Monday 4 March 2013

My Discombobulated Obsession with Turkey Vultures

Visit my site, www.jonshawpaintings.com, to see other animals that I've obsessively painted!

As an artist, I inevitably develop particular visuals and recurring images in my work. This is referred to as a "visual language", and many creative people have it. For visual artists, this can be certain subjects that pop up time and time again, and particular brush marks and line styles. 

I got really into the visuals of turkey vultures (aka Cathartes Aura). These creatures are just so weird. They have scraggly skin, weird bumps, holes through their heads (ie nostrils) and freaky pointed beaks. They are bald and look like death. I was told by a friend that they can even projectile-vomit at other creatures. How cool is that! For me, this of course meant I got to focus on all the fun, intricate lines when drawing. 





For this particular painting, I worked on a cool horizontal composition. The canvas is 2' x 4', a size orientation I hadn't worked with before. There were some compositional questions to be ironed out before any painting started, so I worked with some thumbnail sketches and played around with paper cut outs to establish the look I wanted. Since I worked from several source images, I found this to be quite necessary so that nothing looked amis.


This image became somewhat of a travelling icon of my work for a little bit after I made this painting. First, the actual canvas itself has been featured in two shows. One at last years State of the Art show in Whistler, and most recently in a group exhibition at my old haunt, the Gam Gallery, in Vancouver. This picture below is right when I arrived in Whistler to set up my work in my space. What you can see just to the right is my snowboard. As soon as these works were hung I was on the slopes :)

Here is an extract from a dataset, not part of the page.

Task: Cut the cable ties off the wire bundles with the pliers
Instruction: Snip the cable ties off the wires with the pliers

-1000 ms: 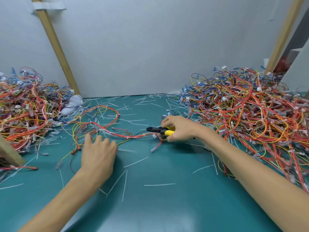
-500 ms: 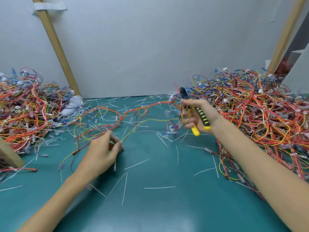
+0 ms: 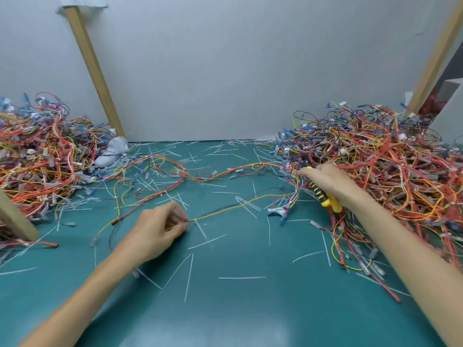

Once I realized I loved the image of the vultures, I used it for other displays. I was invited to participate in a group print show in Vancouver called Design 24. We each created a single image that was hand screened into limited editions. 


I created a black and white profile sketch with just ink pens, scanned it, and vectorized it in Illustrator so that it could be used at any size. The original drawing was actually the same size as the final printed one..although tracing the image meant that all the lines would be 100% black. This is the final design once digitized:


Upon finishing this print, I decided to try putting the design on a t-shirt. I have a friend named Trevor (he runs a great biz called Evon Aves Apparel) who is a talented artist and printer himself, who helped me do my first run of shirts. I sold a number of them, still have a few left on my shop (shop.jonshawpaintings.com) but ultimately decided to limit their creation out of effort and needing to order large up-front stocks. I still really like what happened with their design though, and I keep one around for myself to sport from time to time (goes great with a blazer jacket :)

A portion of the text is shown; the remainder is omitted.